L’annuncio è arrivato senza margini di interpretazione, con la sobrietà tipica dei momenti in cui lo spettacolo lascia spazio alla medicina. Claudio Baglioni ha sospeso il “GrandTour La vita è adesso”, il progetto live previsto per l’estate 2026, a causa di una polmonite interstiziale acuta. Il debutto, fissato per il 29 giugno in Piazza San Marco a Venezia, slitta così al 2027. La decisione è legata a una diagnosi che richiede circa 90 giorni di riposo e terapia, incompatibili con i ritmi di un tour nazionale di lunga durata. I biglietti resteranno validi per le nuove date, già riprogrammate. Ma a colpire, oltre alla notizia, è stato soprattutto il racconto diretto dell’artista, affidato a un video pubblicato sui social, nel quale Baglioni ha ricostruito l’evoluzione dei sintomi.
“Credevo fosse un’influenza”: il racconto del cantante nel video social
Nel videomessaggio rilanciato dalle testate italiane, Baglioni spiega che tutto è iniziato con quelli che sembravano disturbi stagionali comuni. Una sindrome influenzale persistente, che non accennava a migliorare. “Credevo fosse un’influenza, ma non passava”, ha raccontato il cantautore nel video diffuso su Instagram. È proprio la persistenza dei sintomi a spingere l’artista a sottoporsi ad accertamenti più approfonditi, che hanno portato alla diagnosi di polmonite interstiziale acuta. Non si tratta quindi di una forma lieve o transitoria, ma di una condizione che coinvolge il tessuto polmonare profondo e che può compromettere la capacità respiratoria nei momenti di maggiore stress fisico. Nel suo messaggio, Baglioni sottolinea anche l’aspetto più delicato della vicenda: la relazione tra malattia e attività artistica.
“Devo stare al meglio per poter affrontare il tour”, ha spiegato, motivando così la scelta dello stop.
Polmonite interstiziale: che cosa significa la diagnosi e perché impone lo stop
La polmonite interstiziale acuta rientra nel gruppo delle interstitial lung diseases (ILD), come spiegano fonti internazionali quali il National Heart, Lung, and Blood Institute (NHLBI) e le società scientifiche europee di pneumologia. Si tratta di un’infiammazione che colpisce l’interstizio polmonare, il tessuto di supporto degli alveoli. Quando questo tessuto si infiamma, lo scambio di ossigeno diventa meno efficiente, con sintomi come affanno, tosse secca e ridotta tolleranza allo sforzo. La diagnosi arriva spesso dopo una fase iniziale ingannevole, in cui il quadro clinico può essere confuso con una normale infezione respiratoria. La conferma diagnostica, come riportano le ricostruzioni, si basa su esami specialistici tra cui TAC ad alta risoluzione del torace e test di funzionalità respiratoria, strumenti fondamentali per valutare il grado di coinvolgimento polmonare. Nel caso di Baglioni, la conseguenza è stata immediata sul piano organizzativo: il rinvio dell’intero tour al 2027, con un calendario sostanzialmente invariato ma traslato di un anno, come confermato anche dalle comunicazioni ufficiali dell’organizzazione del tour.
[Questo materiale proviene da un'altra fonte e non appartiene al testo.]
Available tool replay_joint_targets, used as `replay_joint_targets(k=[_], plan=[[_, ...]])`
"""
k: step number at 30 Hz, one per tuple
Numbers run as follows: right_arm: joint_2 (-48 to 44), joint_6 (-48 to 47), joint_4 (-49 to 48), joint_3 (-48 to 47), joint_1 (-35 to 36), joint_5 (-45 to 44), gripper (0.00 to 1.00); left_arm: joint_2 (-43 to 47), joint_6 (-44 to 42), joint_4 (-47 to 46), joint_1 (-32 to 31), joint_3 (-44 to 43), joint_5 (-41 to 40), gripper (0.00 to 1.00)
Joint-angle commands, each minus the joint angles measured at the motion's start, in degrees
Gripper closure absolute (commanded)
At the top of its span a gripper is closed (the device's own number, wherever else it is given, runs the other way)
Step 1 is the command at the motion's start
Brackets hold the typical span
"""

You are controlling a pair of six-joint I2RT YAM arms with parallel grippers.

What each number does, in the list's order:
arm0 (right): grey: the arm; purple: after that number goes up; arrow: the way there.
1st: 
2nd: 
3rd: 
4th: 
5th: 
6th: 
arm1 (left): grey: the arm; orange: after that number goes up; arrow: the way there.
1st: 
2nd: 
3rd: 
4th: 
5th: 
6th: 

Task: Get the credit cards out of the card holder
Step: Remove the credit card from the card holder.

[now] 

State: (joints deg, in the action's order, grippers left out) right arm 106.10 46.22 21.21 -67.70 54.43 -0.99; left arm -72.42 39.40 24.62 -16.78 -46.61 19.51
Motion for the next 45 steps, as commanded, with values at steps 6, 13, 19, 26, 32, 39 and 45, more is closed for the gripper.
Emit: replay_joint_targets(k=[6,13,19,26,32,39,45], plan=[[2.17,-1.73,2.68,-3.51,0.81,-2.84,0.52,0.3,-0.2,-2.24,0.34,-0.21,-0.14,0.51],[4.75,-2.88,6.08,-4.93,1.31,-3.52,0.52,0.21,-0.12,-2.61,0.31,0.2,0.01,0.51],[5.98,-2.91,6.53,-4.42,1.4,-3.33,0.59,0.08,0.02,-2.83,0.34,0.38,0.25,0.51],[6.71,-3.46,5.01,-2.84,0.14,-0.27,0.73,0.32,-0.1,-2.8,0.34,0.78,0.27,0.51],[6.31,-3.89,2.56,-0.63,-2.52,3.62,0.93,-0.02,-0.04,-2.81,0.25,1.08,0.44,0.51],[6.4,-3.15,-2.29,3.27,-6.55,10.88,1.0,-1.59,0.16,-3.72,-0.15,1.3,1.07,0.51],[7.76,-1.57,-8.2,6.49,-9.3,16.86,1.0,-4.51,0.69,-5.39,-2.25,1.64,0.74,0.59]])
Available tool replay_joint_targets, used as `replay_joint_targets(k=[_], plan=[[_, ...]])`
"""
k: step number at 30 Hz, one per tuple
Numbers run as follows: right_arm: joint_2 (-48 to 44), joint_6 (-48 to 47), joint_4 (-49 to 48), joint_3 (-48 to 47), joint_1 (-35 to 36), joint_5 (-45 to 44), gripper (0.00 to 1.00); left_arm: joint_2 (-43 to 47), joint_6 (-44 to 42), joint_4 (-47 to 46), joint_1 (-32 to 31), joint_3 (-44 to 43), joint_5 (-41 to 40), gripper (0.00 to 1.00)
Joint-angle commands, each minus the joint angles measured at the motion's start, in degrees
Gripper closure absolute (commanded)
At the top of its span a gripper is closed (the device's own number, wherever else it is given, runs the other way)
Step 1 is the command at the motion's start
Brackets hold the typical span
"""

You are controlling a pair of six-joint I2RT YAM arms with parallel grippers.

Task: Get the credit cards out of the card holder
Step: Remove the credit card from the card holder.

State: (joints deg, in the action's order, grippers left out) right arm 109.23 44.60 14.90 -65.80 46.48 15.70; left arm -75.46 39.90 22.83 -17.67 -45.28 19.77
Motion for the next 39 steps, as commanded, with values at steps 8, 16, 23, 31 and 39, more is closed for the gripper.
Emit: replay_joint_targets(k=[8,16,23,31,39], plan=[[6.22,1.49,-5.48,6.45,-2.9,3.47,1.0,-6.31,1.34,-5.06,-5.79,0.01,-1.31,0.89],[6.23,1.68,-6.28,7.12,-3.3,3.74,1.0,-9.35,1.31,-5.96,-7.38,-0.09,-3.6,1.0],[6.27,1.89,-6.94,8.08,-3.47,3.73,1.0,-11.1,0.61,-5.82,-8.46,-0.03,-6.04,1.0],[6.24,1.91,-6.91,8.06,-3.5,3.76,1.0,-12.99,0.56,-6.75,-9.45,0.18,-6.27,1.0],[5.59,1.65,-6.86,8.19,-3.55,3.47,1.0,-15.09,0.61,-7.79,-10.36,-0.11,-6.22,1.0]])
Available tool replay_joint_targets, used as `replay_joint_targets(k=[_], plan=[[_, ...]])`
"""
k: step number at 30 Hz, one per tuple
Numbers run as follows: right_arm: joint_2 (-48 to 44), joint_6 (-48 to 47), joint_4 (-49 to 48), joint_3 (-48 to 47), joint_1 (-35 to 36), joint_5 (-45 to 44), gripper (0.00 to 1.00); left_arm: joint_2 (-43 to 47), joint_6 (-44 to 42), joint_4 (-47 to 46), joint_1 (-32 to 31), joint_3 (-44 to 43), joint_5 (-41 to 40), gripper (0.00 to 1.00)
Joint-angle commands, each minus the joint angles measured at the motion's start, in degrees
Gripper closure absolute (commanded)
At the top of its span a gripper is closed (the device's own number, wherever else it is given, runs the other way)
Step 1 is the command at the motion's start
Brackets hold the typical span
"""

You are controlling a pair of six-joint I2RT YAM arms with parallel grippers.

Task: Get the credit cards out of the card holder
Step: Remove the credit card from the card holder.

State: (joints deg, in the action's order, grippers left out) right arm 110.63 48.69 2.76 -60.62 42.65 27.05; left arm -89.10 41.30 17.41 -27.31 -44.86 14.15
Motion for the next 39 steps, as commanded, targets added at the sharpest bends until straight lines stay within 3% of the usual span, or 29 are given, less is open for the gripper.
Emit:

Il nodo medico e artistico: perché la voce diventa un indicatore clinico
Al di là del caso specifico, la vicenda riporta al centro un tema spesso sottovalutato: la relazione tra patologie respiratorie e performance vocale. Nel caso di un cantante, la funzione respiratoria non è solo un parametro clinico, ma uno strumento di lavoro. La polmonite interstiziale, anche nelle forme acute trattabili, richiede una riduzione dello sforzo fisico e un monitoraggio costante della capacità polmonare. Le linee guida della American Thoracic Society (ATS) evidenziano come il trattamento possa includere terapie anti-infiammatorie, corticosteroidi e riabilitazione respiratoria, con tempi di recupero variabili a seconda della risposta individuale. Per questo motivo, la scelta di interrompere l’attività live non viene interpretata dai medici come prudenziale, ma come clinicamente necessaria. Nel caso specifico, la prognosi indicata nelle ricostruzioni giornalistiche parla di circa tre mesi di recupero, periodo durante il quale il riposo diventa parte integrante della terapia.